From this point, in theory you are ready to use Pockersphinx library. Nevertheless, the recognition algorithm is really sensible to non linearities in the signal. It means, that you should properly configure your microphone input in order to avoid any saturation. You can either record a portion of signal and analyse it using Matlab/Octave or Python, or a bit easier (less accurate for sure but enough in this case), you can loop the microphone signal to your headphone and assess “by ear” any saturation that could occur. To perform this operation, you can use jack. First, list the I/O’s of your system using the command jack_lsp. It should give something close to that:

# jack_lsp output
system:capture_1
system:capture_2
system:playback_1
system:playback_2

If we take the example that you microphone is plugged in of the input 1 and headphones on the output 1. We ask jack to connect the I/Os as following:

jack_connect system:capture_1 system:playback_1

If you prefer to have the signal on both ears, do the same operation as described above and connect to playback_2. Now you can adapt the level using the command alsamixer. Once you are inside the mixer, everythin related to the inputs can be accessed by pressing the key “F4”.

You can now really use Pocketsphinx. By default, the system is using an English dictionnary. In our case, we are interested in French, so we are going to download the right dictionnaries:

You need to extract the different archives. The DMP file is a bz2 archive and you should use the following command to extract its content:

bz2 -d file.lm.dmp.bz2

The other two archives are classical tarballs:

tar xvf file.tar.gz

Now you are completely ready to play with Pocketsphinx by giving him as arguments the dictionnaries and acoustic model:

pocketsphinx_continuous -hmm acoutic_model_folder/ -dict frenchWords.dic -lm french.lm.dmp

You should have many information displayed in the console but the essential keyword being “READY…”. If you see it, you are ready to speak and enjoy the speech recognition. On average, we can expect a correlation of 70%. The next step would be to connect the speech recognition engine to something else to control anything you want.

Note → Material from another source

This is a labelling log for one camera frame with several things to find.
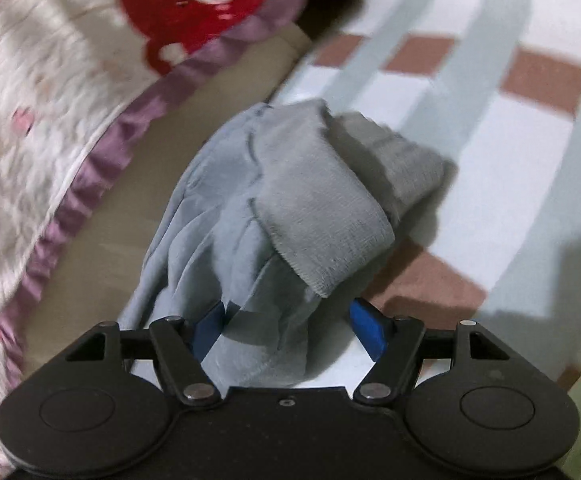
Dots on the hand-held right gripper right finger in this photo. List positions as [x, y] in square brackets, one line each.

  1. The database can be generic or specific. It will be dependent of the use made during production (for example, a hotline). [return]
  2. Warning, the installation has been performed on the x86 platform and not on a Raspberry PI, few changes may be required. [return]
  3. Usually, this type of application use need low latency buffer and have specific privileges are in order. Nevertheless, the use of the RT kernel isn’t mandatory. [return]